I do not normally write much about market manipulation, because I take it for granted. The strong usually exploit and manipulate those weaker than themselves. In markets generally, weaker players, who tend to rely on the mainstream financial press for information, are actually fed disinformation in order to set them up as the “cannon fodder” for the big guns, who are well connected and are privy to information not available to the general public. It is for this reason that I became a technical analyst, so that I could read the language of the market itself, rather than the offerings of “The Ministry of Disinformation”. Even using TA one is not completely immune from this “hall of mirrors” effect, for the big guns have the power, especially in low volume stocks, for example, to engineer false breakouts and shakeouts. They can do it and they do do it.
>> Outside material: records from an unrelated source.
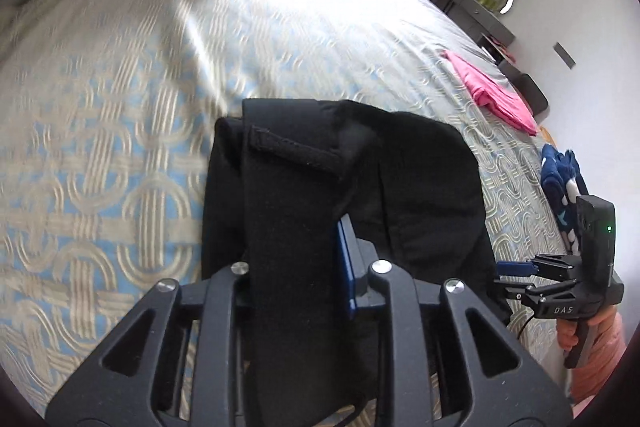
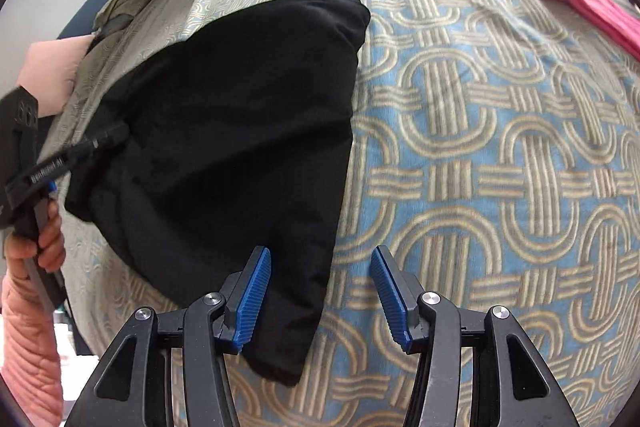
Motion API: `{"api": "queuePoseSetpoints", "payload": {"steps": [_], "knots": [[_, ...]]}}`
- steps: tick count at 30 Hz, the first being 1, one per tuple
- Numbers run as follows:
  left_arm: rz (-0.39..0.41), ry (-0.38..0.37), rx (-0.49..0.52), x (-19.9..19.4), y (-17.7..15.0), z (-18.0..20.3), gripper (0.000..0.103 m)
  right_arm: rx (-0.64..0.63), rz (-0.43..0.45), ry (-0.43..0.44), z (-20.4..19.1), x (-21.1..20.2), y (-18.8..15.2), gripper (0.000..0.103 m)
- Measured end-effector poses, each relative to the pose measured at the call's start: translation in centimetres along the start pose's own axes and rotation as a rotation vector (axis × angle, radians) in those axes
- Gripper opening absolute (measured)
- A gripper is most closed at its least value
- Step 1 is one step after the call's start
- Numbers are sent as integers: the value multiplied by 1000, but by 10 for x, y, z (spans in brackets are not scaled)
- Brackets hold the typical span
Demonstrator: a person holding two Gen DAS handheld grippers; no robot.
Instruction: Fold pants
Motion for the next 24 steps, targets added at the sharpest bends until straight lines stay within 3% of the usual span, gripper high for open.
{"api": "queuePoseSetpoints", "payload": {"steps": [2, 5, 7, 9, 11, 12, 14, 17, 20, 24], "knots": [[-31, 45, 13, 15, 1, -11, 33, 3, -4, -1, 2, 0, -6, 53], [-102, 91, -62, 38, -8, -34, 46, 4, -10, 5, 2, -1, -15, 53], [-91, 50, -134, 33, -11, -46, 48, -1, -14, 12, 0, -3, -21, 53], [-80, 58, -144, 24, -12, -49, 53, -16, -25, 30, -3, -4, -27, 53], [-55, 103, -117, 14, -9, -46, 55, -27, -33, 69, -8, -5, -34, 53], [-14, 160, -83, 5, -4, -41, 54, -29, -34, 80, -8, -5, -36, 53], [32, 192, -23, -5, 3, -26, 54, -30, -34, 115, -11, -7, -42, 53], [55, 116, 76, -13, 16, 21, 54, 1, -31, 183, -11, -9, -52, 53], [16, 41, 202, 6, 28, 84, 56, 47, -39, 263, -3, -6, -58, 53], [-90, 26, 334, 62, 31, 151, 56, 85, -32, 326, 1, -7, -69, 53]]}}
Point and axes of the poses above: each gripper's, at about its wrist camera, not at the fingertips, and x roughly the way its jaws point, z to its right, y to its top, the point moved 6 cm from there along x, roughly the way its jaws point, and after that the axes turned 14 degrees about -x, right-handed, at the moved point
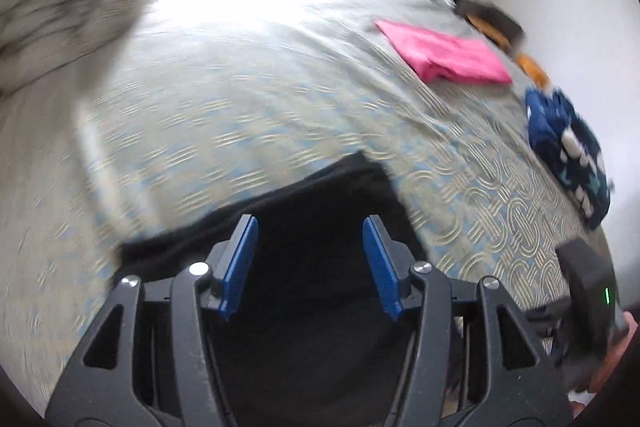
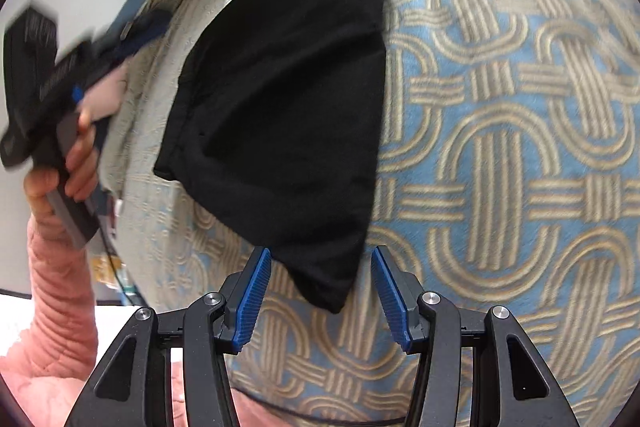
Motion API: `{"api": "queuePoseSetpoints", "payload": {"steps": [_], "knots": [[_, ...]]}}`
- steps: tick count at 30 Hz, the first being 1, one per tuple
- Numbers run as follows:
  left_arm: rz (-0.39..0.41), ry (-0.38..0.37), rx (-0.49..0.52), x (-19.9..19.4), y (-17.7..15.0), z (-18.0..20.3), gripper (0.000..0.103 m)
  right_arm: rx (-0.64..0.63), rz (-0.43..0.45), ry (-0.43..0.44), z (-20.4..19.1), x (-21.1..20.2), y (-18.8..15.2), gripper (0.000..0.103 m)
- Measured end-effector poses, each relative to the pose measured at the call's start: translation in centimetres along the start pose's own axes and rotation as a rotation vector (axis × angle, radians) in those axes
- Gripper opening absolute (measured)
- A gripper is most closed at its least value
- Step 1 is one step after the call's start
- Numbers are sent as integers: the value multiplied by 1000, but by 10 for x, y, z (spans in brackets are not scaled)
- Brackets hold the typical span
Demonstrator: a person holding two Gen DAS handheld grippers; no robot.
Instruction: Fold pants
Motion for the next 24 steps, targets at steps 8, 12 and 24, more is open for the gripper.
{"api": "queuePoseSetpoints", "payload": {"steps": [8, 12, 24], "knots": [[-174, 71, 216, 74, 15, 70, 56, 35, 38, 25, 2, -7, -19, 53], [-228, 153, 367, 88, 10, 86, 20, 58, 49, 45, 9, -8, -22, 53], [-86, 310, 74, 75, 77, 31, 0, 108, 88, -1, 15, -19, -9, 7]]}}
Point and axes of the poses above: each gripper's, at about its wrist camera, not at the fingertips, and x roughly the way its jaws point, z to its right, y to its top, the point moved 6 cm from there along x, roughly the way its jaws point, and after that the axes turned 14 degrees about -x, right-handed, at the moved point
As I have already said, April’s action in silver was, according to standard technical analysis, bearish. However, if the big guns have cornered this market, as seems probable, then they may be out to systematically milk smaller players in both the metal and the stocks by means of what might best be described as the “toilet cistern” mechanism. I use this simple and graphic analogy because, as everyone knows, a toilet cistern fills steadily over a period of time, and when it is full it is ready for someone to push the handle, whereupon the level in the cistern falls suddenly and dramatically. This is what happened in the silver market in April – the handle was firmly pushed – and we all know what happened to the small specs as a result. If this is, in fact, what is going on, then the big players will have been buying heavily a few weeks ago when the price bottomed.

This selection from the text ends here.